Records for the task |
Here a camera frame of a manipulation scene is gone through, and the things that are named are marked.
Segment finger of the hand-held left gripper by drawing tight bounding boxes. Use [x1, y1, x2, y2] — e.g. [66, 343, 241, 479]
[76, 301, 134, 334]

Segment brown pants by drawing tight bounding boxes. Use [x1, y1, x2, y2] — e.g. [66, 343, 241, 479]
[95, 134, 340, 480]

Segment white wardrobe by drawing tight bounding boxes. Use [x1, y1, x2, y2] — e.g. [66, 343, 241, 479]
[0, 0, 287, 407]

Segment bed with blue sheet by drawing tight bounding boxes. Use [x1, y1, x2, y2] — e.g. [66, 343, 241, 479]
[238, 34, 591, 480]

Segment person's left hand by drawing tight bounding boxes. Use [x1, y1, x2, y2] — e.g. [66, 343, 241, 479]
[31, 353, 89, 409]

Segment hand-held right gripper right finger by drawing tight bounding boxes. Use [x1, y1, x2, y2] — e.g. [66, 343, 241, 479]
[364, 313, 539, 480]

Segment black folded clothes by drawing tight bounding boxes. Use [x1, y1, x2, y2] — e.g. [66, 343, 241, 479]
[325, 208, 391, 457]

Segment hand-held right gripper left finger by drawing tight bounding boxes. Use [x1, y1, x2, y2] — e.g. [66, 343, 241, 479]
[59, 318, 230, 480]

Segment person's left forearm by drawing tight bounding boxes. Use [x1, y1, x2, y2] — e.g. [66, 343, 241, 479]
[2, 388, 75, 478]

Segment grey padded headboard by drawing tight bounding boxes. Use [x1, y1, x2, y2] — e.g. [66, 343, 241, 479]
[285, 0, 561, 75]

Task to carry out | The answer is the full set of records, printed exactly as given.

Solution for this problem |
Here a camera frame of a manipulation scene is gone through, and the things that are named are marked.
Segment finger of the hand-held left gripper by drawing tight bounding boxes. Use [x1, y1, x2, y2] — e.g. [66, 343, 241, 479]
[76, 301, 134, 334]

Segment brown pants by drawing tight bounding boxes. Use [x1, y1, x2, y2] — e.g. [66, 343, 241, 479]
[95, 134, 340, 480]

Segment white wardrobe by drawing tight bounding boxes. Use [x1, y1, x2, y2] — e.g. [66, 343, 241, 479]
[0, 0, 287, 407]

Segment bed with blue sheet by drawing tight bounding boxes. Use [x1, y1, x2, y2] — e.g. [66, 343, 241, 479]
[238, 34, 591, 480]

Segment person's left hand by drawing tight bounding boxes. Use [x1, y1, x2, y2] — e.g. [66, 343, 241, 479]
[31, 353, 89, 409]

Segment hand-held right gripper right finger by drawing tight bounding boxes. Use [x1, y1, x2, y2] — e.g. [66, 343, 241, 479]
[364, 313, 539, 480]

Segment black folded clothes by drawing tight bounding boxes. Use [x1, y1, x2, y2] — e.g. [66, 343, 241, 479]
[325, 208, 391, 457]

Segment hand-held right gripper left finger by drawing tight bounding boxes. Use [x1, y1, x2, y2] — e.g. [66, 343, 241, 479]
[59, 318, 230, 480]

Segment person's left forearm by drawing tight bounding boxes. Use [x1, y1, x2, y2] — e.g. [66, 343, 241, 479]
[2, 388, 75, 478]

Segment grey padded headboard by drawing tight bounding boxes. Use [x1, y1, x2, y2] — e.g. [66, 343, 241, 479]
[285, 0, 561, 75]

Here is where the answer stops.